Viral proteases make up just one of many classes of the enzymes. AIDS popularized the term, but it's been part of the scientific vernacular -- sometimes spelled "proteinase" -- since the late 19th century.

The AIDS drugs aren't the first protease inhibitors to hit the big time. The so- called ACE inhibitors, a multibillion-dollar-a-year category of medications for high blood pressure, also act on a form of protease called angiotensin converting enzyme.

"Proteases are everywhere," said Charles Craik, a biochemist at the University of California at San Francisco. "There isn't a biological function that does not have a protease associated with it."

Take sex, for example: The head of every sperm cell is packed with a protease the sperm uses to chew through the wall of the egg to complete fertilization.

Another protease, called tryptase, helps trigger asthmatic reactions. A tryptase inhibitor for asthma is Arris's leading drug candidate, having already shown encouraging results in small-scale clinical testing. Along with collaborators at Bayer, Arris hopes to end up with a pill that asthma sufferers could swallow to render themselves immune from attack.

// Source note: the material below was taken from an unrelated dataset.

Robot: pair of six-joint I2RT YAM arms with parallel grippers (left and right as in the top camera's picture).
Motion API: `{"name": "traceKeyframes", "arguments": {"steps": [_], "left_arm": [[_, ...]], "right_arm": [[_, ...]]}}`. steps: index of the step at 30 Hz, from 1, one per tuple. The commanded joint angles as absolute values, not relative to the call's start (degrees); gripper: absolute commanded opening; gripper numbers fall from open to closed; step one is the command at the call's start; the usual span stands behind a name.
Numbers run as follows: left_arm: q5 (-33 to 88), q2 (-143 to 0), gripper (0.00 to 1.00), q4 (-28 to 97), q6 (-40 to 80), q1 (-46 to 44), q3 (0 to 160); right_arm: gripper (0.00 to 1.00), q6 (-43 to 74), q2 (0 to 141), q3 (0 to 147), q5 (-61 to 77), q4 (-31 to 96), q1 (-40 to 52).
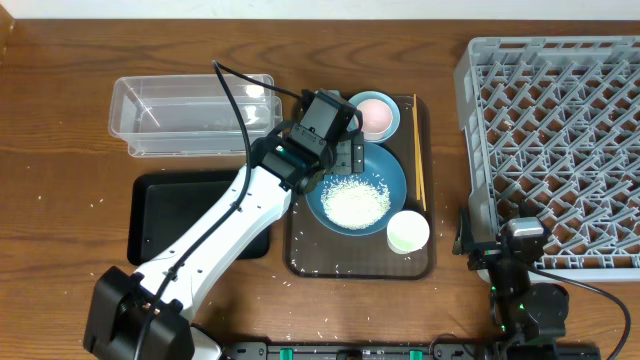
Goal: Sort waste into correct bins and load items into the dishwasher rack
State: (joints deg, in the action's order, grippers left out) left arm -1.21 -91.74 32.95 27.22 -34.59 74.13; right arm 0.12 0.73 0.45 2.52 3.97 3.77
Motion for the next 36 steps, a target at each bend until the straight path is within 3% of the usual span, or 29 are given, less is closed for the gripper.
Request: {"name": "traceKeyframes", "arguments": {"steps": [1, 8, 36], "left_arm": [[0.1, -92.2, 0.90, 32.2, 27.7, -34.6, 74.2], [-9.7, -92.5, 0.90, 35.6, 27.7, -34.6, 73.6], [-9.5, -96.1, 0.90, 43.3, 28.2, -34.7, 72.5]], "right_arm": [[0.99, -0.7, 0.8, 0.3, 2.0, 4.1, 4.5], [0.99, -0.7, 0.8, 0.3, 2.0, 4.1, 4.5], [0.99, -0.7, 0.8, 0.3, 2.0, 4.1, 4.5]]}}
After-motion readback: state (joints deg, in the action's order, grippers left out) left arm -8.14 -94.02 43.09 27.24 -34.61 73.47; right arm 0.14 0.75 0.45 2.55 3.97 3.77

Asthma "is like an avalanche," stock analyst King noted. "If you can prevent the first snow pile from sliding down the hill, you have a much better chance of stopping the whole thing." Other proteases are involved in the formation of blood clots and in the bone disease osteoporosis.

Drugs are usually designed to inhibit protease. Perhaps the biggest hurdle to developing useful protease drugs is the fact that the enzymes are so prevalent. Side effects can be overwhelming unless drug designers can find a way to limit a drug's action to where it's desired.

"Since proteases are omnipresent in the body," explained UCSF scientist Craik, "there's always been a lot of skepticism that you could make an effective drug against any one protease without it being too toxic due to side effects." Arris scientists claim to have hit on a winning strategy, code-named "Delta," that dramatically speeds up protease drug development, at least in the case of two big families of proteases called serine and cysteine. Arris won't give details while it is applying for patents. "Nobody knows what Delta really is," said Carl Gordon, a stock analyst at Mehta & Isaly in New York.

That mystery -- as well as the dearth of hard clinical proof that the Arris game plan works -- helps explain why the company has a relatively modest market value of around $200 million. The company's stock made its debut on Nasdaq in 1993 at $7 a share. It closed yesterday at $13.50.

Gordon said the "big-pharma" development deals are helping to reassure some skeptics, even though it will be two years at best before the company sells its first product.

"When a company like Merck goes to work with a company like Arris, you have to figure they must know something," he said. ------------------------------------------------------------

THE PREVALENCE OF PROTEASES

Proteases are found throughout the body and play a role in many diseases besides aids. Here are three examples:

ASTHMA

A form of protease, called tryptase, stimulates production of chemicals such as histamine, which may cause asthmatic

attacks.

OSTEOPOROSIS

Osteoclast cells attach to the surface of the bone and release a protease called Cathepsin K that, under certain circumstances, eats away bone.

CLOTTING

Proteases -- called Factor Xa, Factor VIIa and thrombin -- contribute to formation of blood clots at the site of a damaged blood vessel. When proteases run amok, excessive clotting (thrombosis) can occur.